Citizen Groups Need to Return to Day 2 of Rulemaking
On Monday, June 17, the long-awaited Colorado Oil and Gas Conservation Commission rulemaking began with a COGCC ruling that denied industry motions to strike citizen experience from the record. COGCC rulemaking is planned for the next two years to implement SB19-181 Protect Public Welfare Oil and Gas Operations.
Residents and mineral owners in the Broomfield neighborhood of Wildgrass were among the impacted residents who were encouraged that their concerns might finally be heard during rulemaking at the COGCC. Extraction Oil and Gas, Inc. had filed an eleventh-hour motion to strike specific parts of the prehearing statement of Wildgrass Oil and Gas Committee (WOGc), claiming these statements which merely recounted publicly recorded events were meant to “impugn” Extraction’s reputation. The COGCC denied that motion.
A last minute “proposal” by Colorado Association of Mineral and Royalty Owners (CAMRO) and industry groups was also denied by the Commission. These groups requested that the rulemaking not include three forced pooling items and stated that they represented the opinion of Colorado mineral owners. Commissioner Hopkins of Broomfield asked how broad their group was and noted that WOGc as a significant mineral owner group should have been consulted.
A motion by Attorney Kate Merlin on behalf of Colorado Environmental Associates was denied unanimously by the Commission. She stated that the stakeholder process was not completed according to correct procedure and that the Commission should not make any decision at the end of rulemaking until it was. Even though the COGCC denied the motion, many of the Commissioners did agree that some parties were trying to gain advantage in the proceedings by their late motions.
To the disappointment of many citizen groups, COGCC Hearings Manager Mimi Larsen announced, “Issues Deemed to be Outside of the Scope of the 500-Series Rulemaking.” Groups could speak on issues outside the scope but the COGCC said they would not be making rules on them. This narrow scope did NOT include:
- “Changes to the Commission’s variance process.

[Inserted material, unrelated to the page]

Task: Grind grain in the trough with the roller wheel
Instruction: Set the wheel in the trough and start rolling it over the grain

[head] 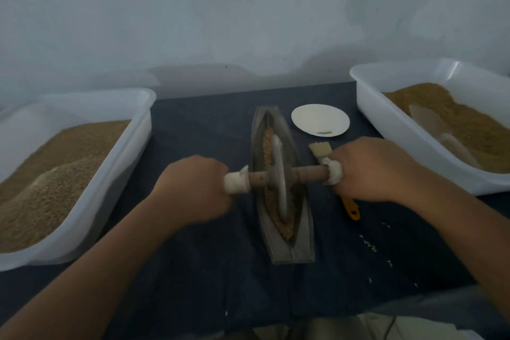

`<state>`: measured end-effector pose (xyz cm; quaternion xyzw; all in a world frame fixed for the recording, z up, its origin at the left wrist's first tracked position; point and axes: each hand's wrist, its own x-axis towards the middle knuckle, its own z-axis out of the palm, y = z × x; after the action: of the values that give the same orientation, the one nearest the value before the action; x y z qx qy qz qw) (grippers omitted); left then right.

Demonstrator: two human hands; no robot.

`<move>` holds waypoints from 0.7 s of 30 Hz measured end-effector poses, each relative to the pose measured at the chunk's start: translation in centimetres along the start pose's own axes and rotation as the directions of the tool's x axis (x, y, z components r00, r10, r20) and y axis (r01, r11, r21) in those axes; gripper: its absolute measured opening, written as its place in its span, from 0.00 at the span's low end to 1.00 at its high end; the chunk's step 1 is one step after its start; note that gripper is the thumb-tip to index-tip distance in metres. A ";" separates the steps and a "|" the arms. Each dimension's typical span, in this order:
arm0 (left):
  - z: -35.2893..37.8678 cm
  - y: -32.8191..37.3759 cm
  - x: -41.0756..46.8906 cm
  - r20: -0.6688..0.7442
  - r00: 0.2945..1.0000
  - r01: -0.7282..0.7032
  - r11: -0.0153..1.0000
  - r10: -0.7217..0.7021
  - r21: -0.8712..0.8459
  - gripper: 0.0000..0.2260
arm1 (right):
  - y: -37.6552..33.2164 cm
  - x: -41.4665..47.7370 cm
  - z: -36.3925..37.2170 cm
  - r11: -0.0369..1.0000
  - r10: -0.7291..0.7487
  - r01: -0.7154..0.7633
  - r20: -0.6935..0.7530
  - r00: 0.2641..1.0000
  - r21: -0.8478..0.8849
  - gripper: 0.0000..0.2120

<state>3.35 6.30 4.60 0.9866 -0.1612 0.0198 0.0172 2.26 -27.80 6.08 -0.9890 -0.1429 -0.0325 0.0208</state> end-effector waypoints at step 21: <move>-0.1 -0.2 2.2 -0.029 0.999 0.033 0.999 -0.034 -0.028 0.10 | -0.5 2.8 -0.8 0.999 0.007 -0.005 0.032 0.999 -0.035 0.16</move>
<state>5.45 5.78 4.77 0.9884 -0.1449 0.0320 0.0335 4.77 -26.62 7.06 -0.9900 -0.1396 -0.0192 0.0011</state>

- Changes to standing before the Commission or categories of person entitled to notice.
- Changes to the Commission’s financial assurance requirements, including bonding.
- Cumulative impacts.
- Providing advocates to represent the public in Commission proceedings.
- Substantive changes to Commission Rule 508.
- Changes to the Commission’s permitting requirements, including alternative site analysis and moratoriums.
- Substantive changes to the Commission’s enforcement authority, including penalty amounts.
- The involuntary pooling of leased minerals.
- The definitions of oil well and gas well.
- The sequence of oil and gas development (leasing/pooling/spacing).”
Commissioner Boigon questioned the difference between the role and qualifications of new Administrative Law Judges (ALJs) and previous Hearing Officers and those questions did not get fully resolved. He also wanted clarification from the Staff that “fatal flaw” decisions made by ALJs could still be appealed.
During industry testimony, they demanded that any application be responded to by an ALJ in only 10 days with either a request for more information or determination of a complete review. When questioned by Commissioner Boigon, industry attorneys stated that they needed certainty of date of processing.
The industry also proposed a language change of adjoining “units” to “tracts” in rule 530 which considers how many leases need to be surveyed to determine if a “good faith” offer was made as a prerequisite for forced pooling. Tract is not clearly defined in the rules but most likely equates to parcel. In a subdivision of mineral owners like Wildgrass, every homeowner’s property would be defined as a tract, which would severely limit the number of lease comparisons to be made in an adjoining “tract.”
COGCC Director Robbins announced that the hearing would have a hard stop at 5 pm, so only one of the citizen groups was able to testify by the end of Monday. All the other citizen groups who had been waiting all day have to return to testify on Tuesday morning.
The first citizen group was led by Attorney Dan Leftwich representing Colorado Rising. He stated that the COGCC should be working on substantive rules about health, safety and welfare first so that ALJs know what rules to implement. Otherwise, he said, “The Commission is just creating a fast track for permitting under the Interim Rules.” Be The Change Leader Phil Doe emphasized that the COGCC was obligated under SB19-181 to consider cumulative impacts. Vicki Kettler of North Range Concerned Citizens cited their neighborhood’s difficulty in dealing with Extraction and the COGCC to protest.
Broomfield groups who will speak on Tuesday include Anthem Ranch Community Association Board of Directors, Broomfield Concerned, Broomfield Health and Safety First, Broomfield Moms Active in Community, Oil and Gas Education Group, Residents Rights and Wildgrass Oil and Gas Committee.